Graylog is a standalone server that uses Elasticsearch and MongoDB. Log messages are collected in a JSON format called GELF and stored in MongoDB. Elasticsearch provides the search engine.
Our instance is installed on a standard technical services provided VM. It took me a morning to setup manually.
If you can use Docker or Amazon Web Services it appears much more straight-forward as you can just download pre-configured images.

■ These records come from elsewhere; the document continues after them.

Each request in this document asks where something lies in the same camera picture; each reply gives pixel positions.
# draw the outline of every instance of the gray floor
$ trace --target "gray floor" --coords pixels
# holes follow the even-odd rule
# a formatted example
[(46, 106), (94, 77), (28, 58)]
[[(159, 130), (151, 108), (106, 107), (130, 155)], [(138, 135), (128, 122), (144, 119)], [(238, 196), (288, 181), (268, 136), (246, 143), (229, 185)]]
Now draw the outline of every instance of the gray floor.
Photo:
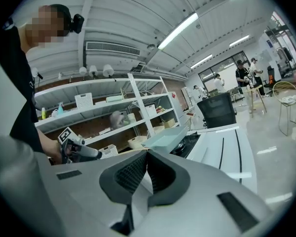
[[(289, 135), (278, 128), (280, 103), (272, 96), (264, 98), (267, 113), (260, 99), (255, 99), (254, 117), (245, 101), (234, 103), (237, 123), (246, 131), (253, 150), (258, 179), (258, 195), (271, 209), (280, 208), (296, 194), (296, 125), (289, 123)], [(296, 105), (292, 106), (296, 122)], [(286, 108), (282, 108), (280, 125), (287, 129)]]

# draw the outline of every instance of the plastic bottle
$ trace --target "plastic bottle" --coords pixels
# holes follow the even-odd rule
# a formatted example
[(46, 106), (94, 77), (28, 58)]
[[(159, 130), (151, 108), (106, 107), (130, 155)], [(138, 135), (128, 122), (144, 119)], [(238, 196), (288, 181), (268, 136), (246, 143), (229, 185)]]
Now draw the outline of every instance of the plastic bottle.
[(249, 84), (250, 84), (250, 88), (253, 89), (254, 87), (253, 87), (253, 83), (251, 80), (249, 80)]
[(41, 119), (45, 119), (46, 118), (46, 110), (45, 110), (45, 108), (43, 107), (42, 109), (41, 109)]
[(58, 115), (61, 113), (64, 113), (64, 109), (62, 106), (64, 106), (64, 104), (63, 104), (63, 102), (60, 102), (59, 106), (58, 106)]

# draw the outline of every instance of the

Graylog itself then provides a web interface that allows setting up of inputs, streams, alerts and dashboards.
There are several different options for getting data into Graylog. We are just using a single input that takes GELF messages on a UDP port.
We use a library for Logback that provides an appender to convert logging messages into GELF formatted messages and delivers them to a specified host and port.
We then use Slack for our alerts.
There is a library of official and third party plugins, from big screen visualization to automatic creation of JIRAs but we are using Graylog out of the box at the moment.
It is very early days for us with Graylog. We are still learning, still exploring what is possible. We realise we are currently using a small fraction of its potential.
For example it can cope with 100k messages/second and we are using 100/second at most.
We have not even started at looking at plugins so we have only scratched the surface of what it can do.
However, it already shows real promise as it enables a different way of working that could potentially make a big different to submitter’s experience of our services.
We hope they will first notice a more responsive and efficient service when they do encounter errors and in time find that they are not experiencing errors at all.
I encourage anyone who would like to try Graylog in their team to do so and share your experience. We have limited time to spend on Graylog in our group so help will be invaluable.
If enough people are using it and finding it useful it may be something we can ask to be managed centrally.